I would like to know what sort of difference in sensitivity and detection limits will be observed, if I use 2 mm columns instead of 3mm in Ion Chromatography separation of Anions and Cations.

Other things being equal, the internal volume of the column is proportional to the square of the diameter. In this case (3mm -> 2mm), it means that your analyte is dissolved in 44% of the original volume, so that your detection limits should go down by about a factor of 2.25.

*however*, be aware that you need to decrease the extra-column volume of your system by this same factor in order to avoid peak broadening, and you may need to limit the injection volume to avoid overloading the column.

Hope this helps.

-- Tom Jupille / LC Resources

Concur with Tom on a 2.25x improvement in detection limit assuming you are injecting the same volume and concentration of sample.

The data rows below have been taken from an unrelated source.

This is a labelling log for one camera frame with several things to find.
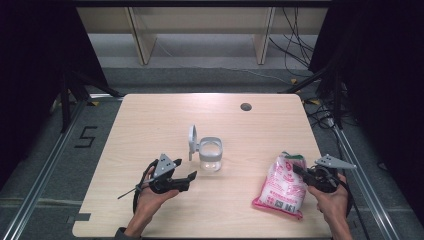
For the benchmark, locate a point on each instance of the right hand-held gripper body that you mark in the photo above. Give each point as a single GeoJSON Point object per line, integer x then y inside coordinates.
{"type": "Point", "coordinates": [333, 162]}

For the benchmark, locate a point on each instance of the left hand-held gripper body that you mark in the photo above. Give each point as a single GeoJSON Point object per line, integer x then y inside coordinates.
{"type": "Point", "coordinates": [165, 165]}

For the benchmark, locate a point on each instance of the pink and white plastic bag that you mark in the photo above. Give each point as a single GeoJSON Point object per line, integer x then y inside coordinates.
{"type": "Point", "coordinates": [283, 190]}

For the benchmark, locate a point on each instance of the clear jar with white lid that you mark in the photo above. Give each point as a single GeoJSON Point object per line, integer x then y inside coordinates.
{"type": "Point", "coordinates": [210, 151]}

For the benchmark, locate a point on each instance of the person's left hand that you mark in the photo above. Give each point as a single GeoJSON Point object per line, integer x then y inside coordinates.
{"type": "Point", "coordinates": [146, 203]}

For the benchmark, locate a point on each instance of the person's right hand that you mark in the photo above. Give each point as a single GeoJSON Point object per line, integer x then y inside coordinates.
{"type": "Point", "coordinates": [333, 206]}

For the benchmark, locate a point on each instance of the black metal stand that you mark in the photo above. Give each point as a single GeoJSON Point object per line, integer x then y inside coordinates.
{"type": "Point", "coordinates": [66, 103]}
{"type": "Point", "coordinates": [338, 100]}

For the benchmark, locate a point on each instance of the black curtain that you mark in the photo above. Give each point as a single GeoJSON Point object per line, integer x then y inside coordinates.
{"type": "Point", "coordinates": [383, 66]}
{"type": "Point", "coordinates": [36, 66]}

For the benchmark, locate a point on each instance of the light wooden shelf unit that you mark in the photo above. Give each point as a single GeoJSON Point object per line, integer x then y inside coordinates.
{"type": "Point", "coordinates": [200, 20]}

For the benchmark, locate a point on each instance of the aluminium rail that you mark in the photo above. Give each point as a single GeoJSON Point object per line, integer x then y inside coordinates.
{"type": "Point", "coordinates": [360, 146]}
{"type": "Point", "coordinates": [43, 173]}

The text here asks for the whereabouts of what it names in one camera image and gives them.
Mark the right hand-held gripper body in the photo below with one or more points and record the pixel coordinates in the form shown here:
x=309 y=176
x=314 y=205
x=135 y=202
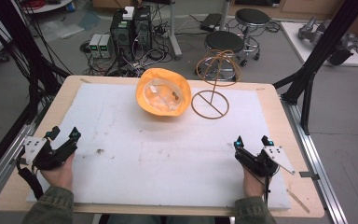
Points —
x=262 y=161

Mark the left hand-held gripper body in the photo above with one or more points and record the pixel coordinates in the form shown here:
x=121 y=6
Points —
x=48 y=157

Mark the person's left hand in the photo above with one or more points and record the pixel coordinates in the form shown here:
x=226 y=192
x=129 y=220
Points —
x=60 y=175

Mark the person's right hand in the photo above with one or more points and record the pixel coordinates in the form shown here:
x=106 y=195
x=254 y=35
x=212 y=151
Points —
x=254 y=185

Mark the beige tape strip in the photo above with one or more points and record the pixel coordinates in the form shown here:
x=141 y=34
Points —
x=298 y=201

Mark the white foam mat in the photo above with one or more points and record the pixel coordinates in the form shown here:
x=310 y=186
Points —
x=167 y=161

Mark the orange bucket hat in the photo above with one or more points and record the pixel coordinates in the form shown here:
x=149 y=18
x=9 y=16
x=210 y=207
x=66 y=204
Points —
x=146 y=93

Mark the clear plastic bag stuffing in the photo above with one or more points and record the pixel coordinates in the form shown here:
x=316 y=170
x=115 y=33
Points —
x=163 y=96

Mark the grey power supply unit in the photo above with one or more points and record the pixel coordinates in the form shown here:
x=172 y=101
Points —
x=95 y=45
x=106 y=45

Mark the black round stool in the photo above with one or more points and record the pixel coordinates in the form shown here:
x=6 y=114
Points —
x=224 y=42
x=252 y=16

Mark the white floor platform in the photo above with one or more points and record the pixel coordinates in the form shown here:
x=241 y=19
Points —
x=295 y=40

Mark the black computer tower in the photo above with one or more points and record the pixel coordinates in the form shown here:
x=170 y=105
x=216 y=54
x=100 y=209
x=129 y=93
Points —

However, if you do not have a limited amount of sample you should find that the best detection limit is obtained by injecting the largest sample possible that does not degrade column performance. For RP-HPLC, this is typically about 2 to 10% of the column void volume, regardless of column ID. That is, if your column volume is 44% larger you can inject 44% more sample and you should see about the same detection limits and column performance. Due to extra-column dispersion sources, better performance may be seen with the larger column. You will use more sample and more solvent with larger columns, but the performance should be just as good or better.

Marc Foster

While I agree in general with the comments mentioned above, I would say that the answer to your question depends largely upon what injection strategy you are pursuing and the amount of sample you have available. If you are not doing trace analysis via a large injection and you're not sample volume limited then you should obtain sensitivity with a 3 mm column equivalent to that of a 2 mm column, provided you maintain loop volumes which are proportional to the relative cross-sectional area of the two columns (i.e. loop volume should be increased by the ratio of the square of the radius of each of the columns; 1.5 squared divided by 1 squared or 2.25 X when going from a 2 mm column to a 3 mm column). If you are making use of large loop injection, you are better off using the 2 mm column format inasmuch as this will permit a 225% increase in sensitivity upon injection of an identical volume of liquid. For example, if you compare the sensitivity achieved with a 1 ml injection on a 2 mm column to that of a 1 ml injection on a 3 mm column you will observe a 225% larger peak on the 2 mm column. If instead you used a 2.25 ml injection loop on the 3 mm column the peak areas should be identical. The main problem with using a larger loop in order to maintain proportionality of injection stems two issues. First, eventually preparing equivalent volume loops becomes prohibitive in terms of the amounted to be required and second, as loop volume increases it becomes increasingly difficult for the pumping system to deal with the pressure upset caused by the insertion of the sample loop into pressurized chromatographic flow stream. For both of the above practical reasons, best detection sensitivities when using large loop injection is achieved with 2 mm columns.